- **WORK REQUIRED**: When you repeat the entries below, please keep them exact and leave out the pictures.
** RECORDS follows **
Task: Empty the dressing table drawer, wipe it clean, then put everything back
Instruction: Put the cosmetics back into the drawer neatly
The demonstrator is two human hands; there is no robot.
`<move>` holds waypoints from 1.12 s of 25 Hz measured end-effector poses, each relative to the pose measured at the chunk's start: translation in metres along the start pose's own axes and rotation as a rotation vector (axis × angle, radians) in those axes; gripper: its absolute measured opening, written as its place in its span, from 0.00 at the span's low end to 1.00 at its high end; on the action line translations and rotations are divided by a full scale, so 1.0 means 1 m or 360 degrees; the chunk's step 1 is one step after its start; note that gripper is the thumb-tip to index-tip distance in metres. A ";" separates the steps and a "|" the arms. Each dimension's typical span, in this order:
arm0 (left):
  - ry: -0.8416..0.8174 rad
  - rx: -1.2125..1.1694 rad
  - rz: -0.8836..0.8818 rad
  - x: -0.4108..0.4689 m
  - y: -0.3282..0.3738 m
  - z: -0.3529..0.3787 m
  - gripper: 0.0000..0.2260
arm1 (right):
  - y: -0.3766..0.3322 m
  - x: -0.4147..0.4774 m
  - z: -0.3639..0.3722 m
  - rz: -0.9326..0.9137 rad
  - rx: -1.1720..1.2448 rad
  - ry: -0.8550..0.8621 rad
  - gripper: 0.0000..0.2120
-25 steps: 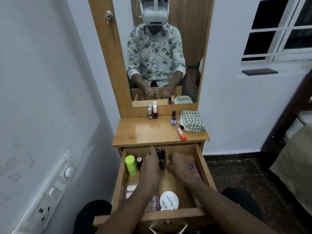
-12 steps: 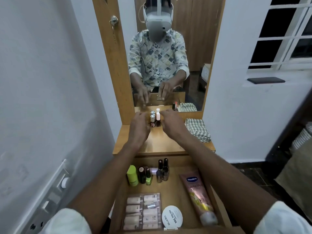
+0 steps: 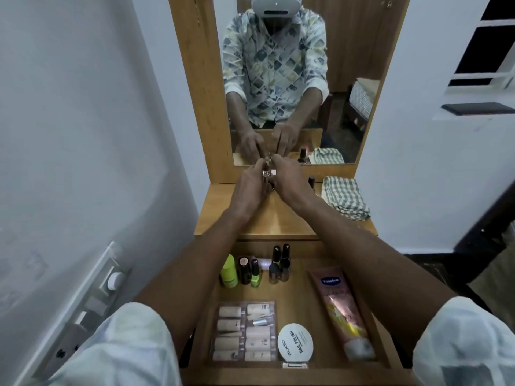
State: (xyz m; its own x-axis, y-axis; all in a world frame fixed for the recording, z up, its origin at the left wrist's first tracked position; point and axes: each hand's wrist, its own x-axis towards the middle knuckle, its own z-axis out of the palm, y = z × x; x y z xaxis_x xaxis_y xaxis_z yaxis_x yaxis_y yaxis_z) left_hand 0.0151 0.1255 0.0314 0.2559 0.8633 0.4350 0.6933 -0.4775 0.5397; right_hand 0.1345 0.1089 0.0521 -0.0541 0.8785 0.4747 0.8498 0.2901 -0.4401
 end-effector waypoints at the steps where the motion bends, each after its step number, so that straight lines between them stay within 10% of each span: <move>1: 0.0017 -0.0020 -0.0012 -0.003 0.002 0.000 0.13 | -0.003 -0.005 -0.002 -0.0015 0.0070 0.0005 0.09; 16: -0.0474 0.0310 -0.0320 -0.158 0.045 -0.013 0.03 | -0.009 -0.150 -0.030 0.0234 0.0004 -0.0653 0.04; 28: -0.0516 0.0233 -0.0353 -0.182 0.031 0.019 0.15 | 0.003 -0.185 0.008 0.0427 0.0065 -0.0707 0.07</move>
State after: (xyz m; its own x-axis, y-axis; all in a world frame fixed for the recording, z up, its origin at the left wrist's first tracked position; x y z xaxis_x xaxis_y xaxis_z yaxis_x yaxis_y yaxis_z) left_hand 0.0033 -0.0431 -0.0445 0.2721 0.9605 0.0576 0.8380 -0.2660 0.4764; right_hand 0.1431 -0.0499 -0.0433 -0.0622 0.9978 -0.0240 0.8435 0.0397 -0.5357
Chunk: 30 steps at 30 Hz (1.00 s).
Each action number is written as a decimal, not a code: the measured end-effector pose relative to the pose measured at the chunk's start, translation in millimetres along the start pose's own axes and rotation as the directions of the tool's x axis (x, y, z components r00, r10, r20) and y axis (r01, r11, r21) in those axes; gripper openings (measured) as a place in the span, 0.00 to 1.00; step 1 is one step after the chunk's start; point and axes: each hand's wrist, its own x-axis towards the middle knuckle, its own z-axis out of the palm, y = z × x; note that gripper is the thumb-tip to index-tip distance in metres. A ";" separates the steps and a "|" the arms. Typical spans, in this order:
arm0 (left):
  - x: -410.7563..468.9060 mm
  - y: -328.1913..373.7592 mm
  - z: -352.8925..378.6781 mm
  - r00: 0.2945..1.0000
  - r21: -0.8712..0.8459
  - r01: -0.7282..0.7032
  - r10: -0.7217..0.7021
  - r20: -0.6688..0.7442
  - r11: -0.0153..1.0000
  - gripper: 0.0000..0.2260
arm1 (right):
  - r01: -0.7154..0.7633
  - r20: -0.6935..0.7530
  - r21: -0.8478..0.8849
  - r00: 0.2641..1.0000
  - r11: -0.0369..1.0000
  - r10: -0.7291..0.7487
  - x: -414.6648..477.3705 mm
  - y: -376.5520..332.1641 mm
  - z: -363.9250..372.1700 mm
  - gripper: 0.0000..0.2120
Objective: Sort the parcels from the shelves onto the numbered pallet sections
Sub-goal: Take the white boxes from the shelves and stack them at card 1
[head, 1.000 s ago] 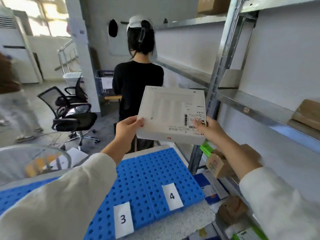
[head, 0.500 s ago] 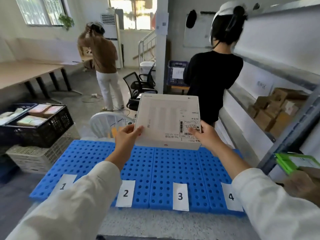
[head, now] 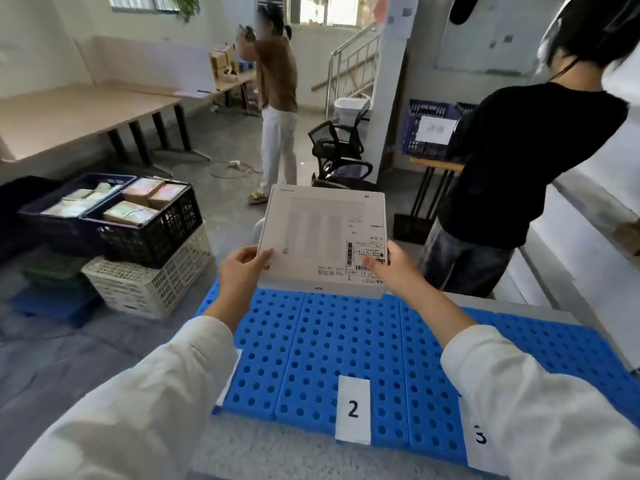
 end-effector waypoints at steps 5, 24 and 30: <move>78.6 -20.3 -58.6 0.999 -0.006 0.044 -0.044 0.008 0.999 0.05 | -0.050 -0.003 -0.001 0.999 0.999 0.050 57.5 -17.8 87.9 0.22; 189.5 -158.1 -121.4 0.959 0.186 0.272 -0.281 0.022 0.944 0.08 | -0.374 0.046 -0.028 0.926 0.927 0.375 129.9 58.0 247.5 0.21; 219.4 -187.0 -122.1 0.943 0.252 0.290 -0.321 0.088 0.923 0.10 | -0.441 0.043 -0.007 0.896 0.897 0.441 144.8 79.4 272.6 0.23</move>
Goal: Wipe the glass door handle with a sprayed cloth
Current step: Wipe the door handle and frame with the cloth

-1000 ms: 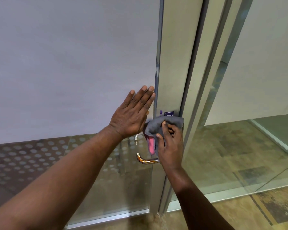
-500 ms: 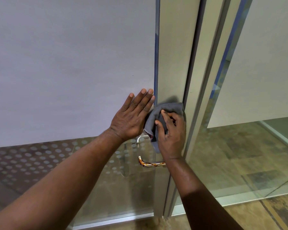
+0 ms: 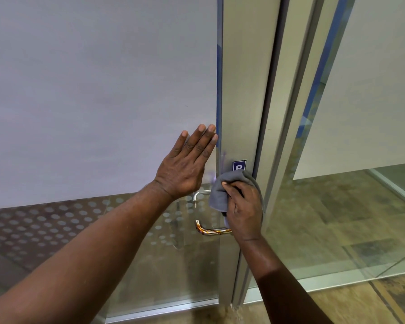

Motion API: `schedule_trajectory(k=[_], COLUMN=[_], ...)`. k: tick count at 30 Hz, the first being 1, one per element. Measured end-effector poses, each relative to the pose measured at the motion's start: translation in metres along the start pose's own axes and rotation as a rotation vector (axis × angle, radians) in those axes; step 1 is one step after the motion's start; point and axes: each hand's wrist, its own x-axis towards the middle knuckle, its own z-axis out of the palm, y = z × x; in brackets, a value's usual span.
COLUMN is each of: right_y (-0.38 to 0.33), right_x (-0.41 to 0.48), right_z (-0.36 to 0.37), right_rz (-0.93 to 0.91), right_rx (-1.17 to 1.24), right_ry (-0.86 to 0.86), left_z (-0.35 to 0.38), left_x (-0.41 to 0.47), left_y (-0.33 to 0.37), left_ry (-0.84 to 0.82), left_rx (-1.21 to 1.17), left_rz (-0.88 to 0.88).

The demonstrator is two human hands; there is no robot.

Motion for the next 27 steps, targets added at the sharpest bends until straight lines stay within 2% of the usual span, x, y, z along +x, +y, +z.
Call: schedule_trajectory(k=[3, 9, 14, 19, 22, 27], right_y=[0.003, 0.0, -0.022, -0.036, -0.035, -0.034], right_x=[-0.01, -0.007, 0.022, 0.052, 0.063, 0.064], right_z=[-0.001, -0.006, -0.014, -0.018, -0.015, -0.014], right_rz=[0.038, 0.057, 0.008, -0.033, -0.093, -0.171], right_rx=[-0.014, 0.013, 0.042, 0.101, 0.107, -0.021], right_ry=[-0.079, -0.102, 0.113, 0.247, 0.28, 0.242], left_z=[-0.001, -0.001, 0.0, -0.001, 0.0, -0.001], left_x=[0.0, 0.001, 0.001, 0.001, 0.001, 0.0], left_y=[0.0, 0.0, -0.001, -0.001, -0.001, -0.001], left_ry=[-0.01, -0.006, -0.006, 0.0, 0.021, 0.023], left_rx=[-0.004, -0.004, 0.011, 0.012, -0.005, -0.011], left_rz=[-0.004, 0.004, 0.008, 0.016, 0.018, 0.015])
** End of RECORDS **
- **TASK RESULT**:
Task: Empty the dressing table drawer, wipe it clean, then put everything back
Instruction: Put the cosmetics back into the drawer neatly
The demonstrator is two human hands; there is no robot.
`<move>` holds waypoints from 1.12 s of 25 Hz measured end-effector poses, each relative to the pose measured at the chunk's start: translation in metres along the start pose's own axes and rotation as a rotation vector (axis × angle, radians) in those axes; gripper: its absolute measured opening, written as its place in its span, from 0.00 at the span's low end to 1.00 at its high end; on the action line translations and rotations are divided by a full scale, so 1.0 means 1 m or 360 degrees; the chunk's step 1 is one step after its start; note that gripper is the thumb-tip to index-tip distance in metres. A ";" separates the steps and a "|" the arms. Each dimension's typical span, in this order:
arm0 (left):
  - ry: -0.8416..0.8174 rad
  - rx: -1.2125..1.1694 rad
  - rz: -0.8836..0.8818 rad
  - x: -0.4108..0.4689 m
  - y: -0.3282..0.3738 m
  - z: -0.3529..0.3787 m
  - gripper: 0.0000..0.2260
arm1 (right):
  - y: -0.3766..0.3322 m
  - x: -0.4147..0.4774 m
  - z: -0.3639..0.3722 m
  - rz: -0.9326..0.9137 rad
  - rx: -1.1720..1.2448 rad
  - ry: -0.8550..0.8621 rad
  - gripper: 0.0000..0.2120
-25 steps: 
-12 steps: 
+0 steps: 
State: (xyz m; its own x-axis, y-axis; all in a world frame fixed for the recording, z up, its origin at the left wrist's first tracked position; point and axes: each hand's wrist, its own x-axis towards the middle knuckle, its own z-axis out of the palm, y = z × x; x y z xaxis_x xaxis_y xaxis_z yaxis_x yaxis_y yaxis_z) left_hand 0.0151 0.1255 0.0314 0.2559 0.8633 0.4350 0.6933 -0.4775 0.5397; right_hand 0.1345 0.1089 0.0521 -0.0541 0.8785 0.4747 0.8498 0.2901 -0.4401
 end-effector waypoints at the steps where the motion bends, each after its step number, so that straight lines between them stay within 10% of each span: <move>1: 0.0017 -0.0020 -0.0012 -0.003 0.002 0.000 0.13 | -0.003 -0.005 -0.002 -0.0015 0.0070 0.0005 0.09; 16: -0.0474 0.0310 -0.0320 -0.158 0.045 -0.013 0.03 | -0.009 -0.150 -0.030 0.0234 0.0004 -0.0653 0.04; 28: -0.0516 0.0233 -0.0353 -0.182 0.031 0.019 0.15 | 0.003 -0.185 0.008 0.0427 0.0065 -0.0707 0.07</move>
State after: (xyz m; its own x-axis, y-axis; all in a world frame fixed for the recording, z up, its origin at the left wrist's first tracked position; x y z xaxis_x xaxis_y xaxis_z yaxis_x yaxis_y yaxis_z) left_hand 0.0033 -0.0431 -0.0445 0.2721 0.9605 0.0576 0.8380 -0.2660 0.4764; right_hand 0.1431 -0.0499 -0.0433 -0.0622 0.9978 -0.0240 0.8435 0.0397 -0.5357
Chunk: 30 steps at 30 Hz (1.00 s).
Each action number is written as a decimal, not a code: the measured end-effector pose relative to the pose measured at the chunk's start, translation in millimetres along the start pose's own axes and rotation as the directions of the tool's x axis (x, y, z components r00, r10, r20) and y axis (r01, r11, r21) in those axes; gripper openings (measured) as a place in the span, 0.00 to 1.00; step 1 is one step after the chunk's start; point and axes: each hand's wrist, its own x-axis towards the middle knuckle, its own z-axis out of the palm, y = z × x; note that gripper is the thumb-tip to index-tip distance in metres. A ";" separates the steps and a "|" the arms. Typical spans, in this order:
arm0 (left):
  - x: -410.7563..468.9060 mm
  - y: -328.1913..373.7592 mm
  - z: -352.8925..378.6781 mm
  - r00: 0.2945..1.0000
  - r21: -0.8712..0.8459
  - r01: -0.7282..0.7032
  - r10: -0.7217..0.7021
  - r20: -0.6688..0.7442
  - r11: -0.0153..1.0000
  - gripper: 0.0000..0.2260
arm1 (right):
  - r01: -0.7154..0.7633
  - r20: -0.6935..0.7530
  - r21: -0.8478..0.8849
  - r00: 0.2641..1.0000
  - r11: -0.0369..1.0000
  - r10: -0.7291..0.7487
  - x: -414.6648..477.3705 mm
  - y: -376.5520..332.1641 mm
  - z: -363.9250..372.1700 mm
  - gripper: 0.0000..0.2120
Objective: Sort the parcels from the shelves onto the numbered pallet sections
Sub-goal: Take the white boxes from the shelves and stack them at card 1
[head, 1.000 s ago] 
[head, 0.500 s ago] 
[head, now] 
 end-effector waypoints at steps 5, 24 and 30: <move>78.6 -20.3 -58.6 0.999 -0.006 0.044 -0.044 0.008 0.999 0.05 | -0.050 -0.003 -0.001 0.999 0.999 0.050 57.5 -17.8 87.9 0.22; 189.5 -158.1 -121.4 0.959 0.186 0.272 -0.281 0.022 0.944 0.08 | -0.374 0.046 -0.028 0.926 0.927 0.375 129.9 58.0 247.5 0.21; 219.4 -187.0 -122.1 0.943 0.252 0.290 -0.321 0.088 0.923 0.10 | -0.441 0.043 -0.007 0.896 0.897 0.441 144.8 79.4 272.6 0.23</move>
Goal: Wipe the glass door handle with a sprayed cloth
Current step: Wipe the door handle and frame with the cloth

-1000 ms: 
-500 ms: 
+0 ms: 

Motion API: `schedule_trajectory(k=[_], COLUMN=[_], ...)`. k: tick count at 30 Hz, the first being 1, one per element. Measured end-effector poses, each relative to the pose measured at the motion's start: translation in metres along the start pose's own axes and rotation as a rotation vector (axis × angle, radians) in those axes; step 1 is one step after the motion's start; point and axes: each hand's wrist, its own x-axis towards the middle knuckle, its own z-axis out of the palm, y = z × x; in brackets, a value's usual span.
COLUMN is each of: right_y (-0.38 to 0.33), right_x (-0.41 to 0.48), right_z (-0.36 to 0.37), right_rz (-0.93 to 0.91), right_rx (-1.17 to 1.24), right_ry (-0.86 to 0.86), left_z (-0.35 to 0.38), left_x (-0.41 to 0.47), left_y (-0.33 to 0.37), left_ry (-0.84 to 0.82), left_rx (-1.21 to 1.17), left_rz (-0.88 to 0.88).

The demonstrator is two human hands; there is no robot.

Motion for the next 27 steps, targets added at the sharpest bends until straight lines stay within 2% of the usual span, x, y, z along +x, +y, +z.
Call: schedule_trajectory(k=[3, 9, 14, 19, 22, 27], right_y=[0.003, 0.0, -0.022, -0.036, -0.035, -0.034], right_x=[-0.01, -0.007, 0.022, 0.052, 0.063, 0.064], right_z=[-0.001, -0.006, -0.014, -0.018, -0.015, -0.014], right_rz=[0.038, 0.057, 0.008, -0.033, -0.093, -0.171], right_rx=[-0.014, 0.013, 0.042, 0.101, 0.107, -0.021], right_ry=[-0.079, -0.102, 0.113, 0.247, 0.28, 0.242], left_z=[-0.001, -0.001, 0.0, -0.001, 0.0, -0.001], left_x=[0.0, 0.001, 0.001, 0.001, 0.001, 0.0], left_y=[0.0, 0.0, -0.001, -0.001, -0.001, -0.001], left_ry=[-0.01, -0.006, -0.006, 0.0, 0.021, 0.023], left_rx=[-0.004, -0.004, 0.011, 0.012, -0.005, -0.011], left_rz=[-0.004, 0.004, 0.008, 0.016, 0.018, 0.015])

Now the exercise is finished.